# Moving to Birmingham



## Anat.volf (May 20, 2011)

Hello Everyone,

We are Israeli young couple living now in Amsterdam and moving to Birmingham. We are looking for any advices where to live. We would like a place with nice restaurants, coffees shops and any kind of active life taking onto account that we are going to have a baby in 2 months . 

As well, if anyone knows how hard will it be to find a job. It is a relocation of one of us, and I would have to look for new position. I am a financial controller with management experience from big4 and from real estate company.... 

Regards,
Anat


----------



## Johanna (Apr 13, 2009)

Anat.volf said:


> Hello Everyone,
> 
> We are Israeli young couple living now in Amsterdam and moving to Birmingham. We are looking for any advices where to live. We would like a place with nice restaurants, coffees shops and any kind of active life taking onto account that we are going to have a baby in 2 months .
> 
> ...


May I just ask, do you qualify to work in the UK ?


----------



## Anat.volf (May 20, 2011)

Johanna said:


> May I just ask, do you qualify to work in the UK ?


i will have to apply for a visa but it should be done by my husbands work


----------



## Joppa (Sep 7, 2009)

Anat.volf said:


> i will have to apply for a visa but it should be done by my husbands work


As wife of a work visa holder, she will have the right to work.
Don't expect to be easy to find work in your specialisation. What employers look for are first and foremost UK qualifications and experience, and you will be well down the list of strong candidates. Just try to get any job you can, and if money isn't an issue, then do some voluntary work which will be rewarding.


----------



## Jrge (Mar 22, 2011)

Joppa said:


> What employers look for are first and foremost UK qualifications and experience.
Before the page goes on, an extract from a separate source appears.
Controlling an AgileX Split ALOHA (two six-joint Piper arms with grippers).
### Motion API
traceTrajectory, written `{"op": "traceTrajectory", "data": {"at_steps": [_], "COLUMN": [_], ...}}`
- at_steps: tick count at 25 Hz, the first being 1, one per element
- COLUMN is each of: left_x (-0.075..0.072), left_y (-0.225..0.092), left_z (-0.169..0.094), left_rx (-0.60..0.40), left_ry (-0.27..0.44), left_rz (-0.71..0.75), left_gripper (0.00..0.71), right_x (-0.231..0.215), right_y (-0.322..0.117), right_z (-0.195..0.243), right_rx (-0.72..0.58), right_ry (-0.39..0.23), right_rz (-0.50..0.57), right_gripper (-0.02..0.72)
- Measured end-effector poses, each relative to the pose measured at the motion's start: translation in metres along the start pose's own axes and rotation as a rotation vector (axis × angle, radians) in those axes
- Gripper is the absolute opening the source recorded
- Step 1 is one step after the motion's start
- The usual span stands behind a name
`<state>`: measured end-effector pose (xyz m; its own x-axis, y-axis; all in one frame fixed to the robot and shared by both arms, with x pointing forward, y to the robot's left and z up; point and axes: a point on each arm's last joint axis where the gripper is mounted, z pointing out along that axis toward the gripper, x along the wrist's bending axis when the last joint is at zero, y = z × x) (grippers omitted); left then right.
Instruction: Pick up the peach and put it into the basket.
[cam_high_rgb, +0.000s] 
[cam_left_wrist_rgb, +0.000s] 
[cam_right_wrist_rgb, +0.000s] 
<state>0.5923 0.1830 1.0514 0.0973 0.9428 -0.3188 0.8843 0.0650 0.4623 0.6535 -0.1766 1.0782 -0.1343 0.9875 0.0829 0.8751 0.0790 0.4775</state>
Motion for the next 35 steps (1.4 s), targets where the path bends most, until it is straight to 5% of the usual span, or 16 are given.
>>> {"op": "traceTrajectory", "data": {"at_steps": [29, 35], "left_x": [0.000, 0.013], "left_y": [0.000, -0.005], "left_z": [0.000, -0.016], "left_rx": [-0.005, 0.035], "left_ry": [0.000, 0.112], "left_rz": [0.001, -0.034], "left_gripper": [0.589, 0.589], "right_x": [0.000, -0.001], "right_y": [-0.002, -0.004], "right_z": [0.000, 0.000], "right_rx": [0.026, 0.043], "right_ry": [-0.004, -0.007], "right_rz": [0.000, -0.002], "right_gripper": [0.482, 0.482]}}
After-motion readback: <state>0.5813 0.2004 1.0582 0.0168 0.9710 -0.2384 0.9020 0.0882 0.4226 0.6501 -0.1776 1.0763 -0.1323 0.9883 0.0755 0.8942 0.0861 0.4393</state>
Joppa, I totally understand your point when it comes to UK qualifications, but the UK experience? I've asked about it, but nobody has given me an answer with some basic common sense. What makes it better/complicated/special than any other?.



Joppa said:


> do some voluntary work which will be rewarding


Couldn't agree more with you... with or without money, we all should do it!

Thank you.


----------



## Anat.volf (May 20, 2011)

Joppa, you are saying that with international experience in finance and ACCA I will have to volunteer??? Maybe i should consider and stay in the Netherlands... Do you think it will be the case in London as well?


----------



## Joppa (Sep 7, 2009)

Anat.volf said:


> Joppa, you are saying that with international experience in finance and ACCA I will have to volunteer??? Maybe i should consider and stay in the Netherlands... Do you think it will be the case in London as well?
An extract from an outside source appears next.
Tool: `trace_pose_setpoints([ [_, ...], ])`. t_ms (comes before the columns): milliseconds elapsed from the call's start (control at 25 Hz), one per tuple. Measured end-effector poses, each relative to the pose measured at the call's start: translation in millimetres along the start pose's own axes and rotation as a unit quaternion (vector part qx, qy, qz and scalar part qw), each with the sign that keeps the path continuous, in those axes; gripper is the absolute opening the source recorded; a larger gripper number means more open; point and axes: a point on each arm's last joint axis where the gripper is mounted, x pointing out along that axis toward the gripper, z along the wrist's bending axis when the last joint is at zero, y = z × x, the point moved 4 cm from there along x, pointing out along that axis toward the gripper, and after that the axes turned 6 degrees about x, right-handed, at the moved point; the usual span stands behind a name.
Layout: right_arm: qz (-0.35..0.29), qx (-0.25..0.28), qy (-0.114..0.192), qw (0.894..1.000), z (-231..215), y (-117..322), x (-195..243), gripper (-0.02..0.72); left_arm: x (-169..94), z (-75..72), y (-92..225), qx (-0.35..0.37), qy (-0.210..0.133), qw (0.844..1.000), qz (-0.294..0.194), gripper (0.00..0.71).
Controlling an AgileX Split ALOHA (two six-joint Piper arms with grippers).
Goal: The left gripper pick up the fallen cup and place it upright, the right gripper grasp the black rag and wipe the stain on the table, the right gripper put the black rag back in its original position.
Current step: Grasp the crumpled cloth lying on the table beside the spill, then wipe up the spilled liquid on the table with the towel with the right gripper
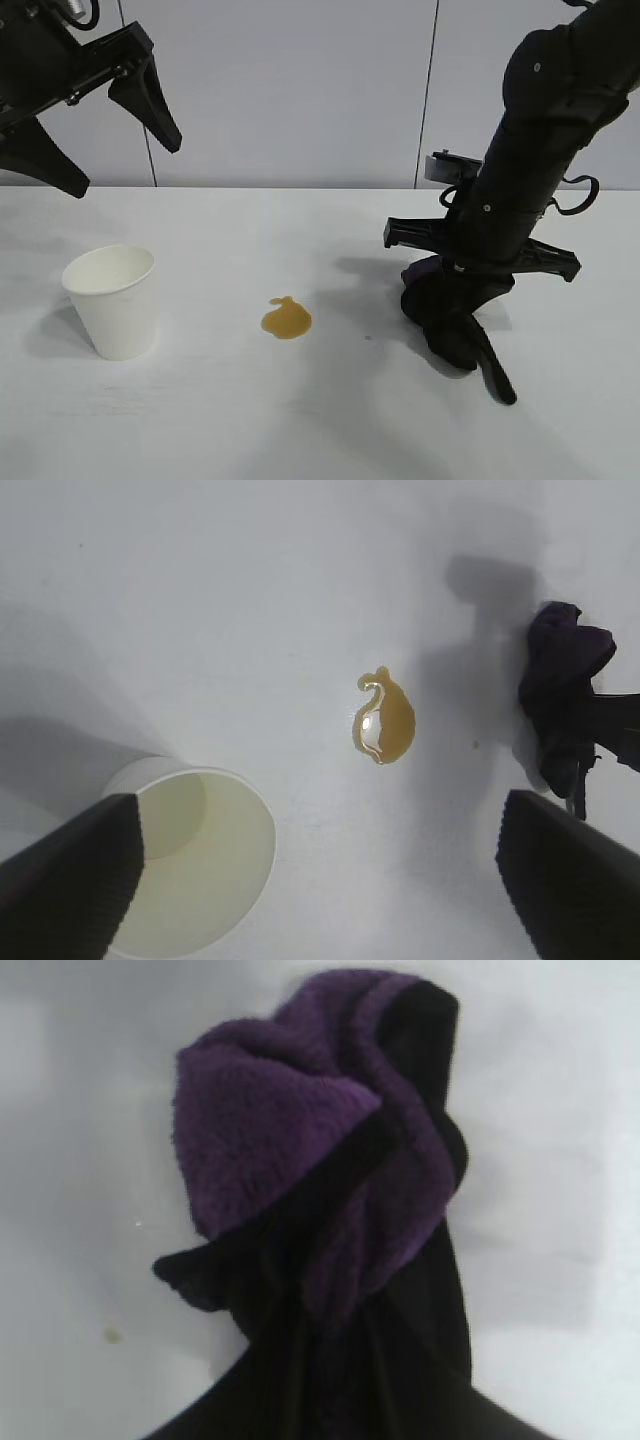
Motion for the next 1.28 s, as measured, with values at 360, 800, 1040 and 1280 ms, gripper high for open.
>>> trace_pose_setpoints([
  [360,-0.038,-0.097,-0.077,0.992,103,11,-34,0.064,0,-0.3,1,0.0,0.001,1.0,0.005,0.693],
  [800,0.002,-0.151,-0.063,0.987,127,27,32,0.064,0,-0.9,3,0.0,0.003,1.0,0.013,0.693],
  [1040,-0.007,-0.144,-0.058,0.988,133,15,51,0.064,0,-0.9,3,0.0,0.003,1.0,0.013,0.693],
  [1280,-0.048,-0.096,-0.033,0.994,116,-14,55,0.064,0,-0.9,3,0.0,0.003,1.0,0.013,0.693],
])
Job situation is really, really bad in UK. Only those who are headhunted by top firms get hired easily, others have to compete with 100s and 1000s of equally qualified and experienced applicants. I suppose London offers more as it's far more of an international financial centre than Birmingham, but still won't be easy. From your career point of view, staying in NL will certainly be a better option. 
What I said was instead of being unemployed, use your time in rewarding pursuits like volunteering for a charity. They are always on a lookout for those with administrative and managerial experience, who would be expensive if they have to pay for them. This will also give you valuable UK experience and enhance your CV.
Can't you get internal transfer by your current employer?


----------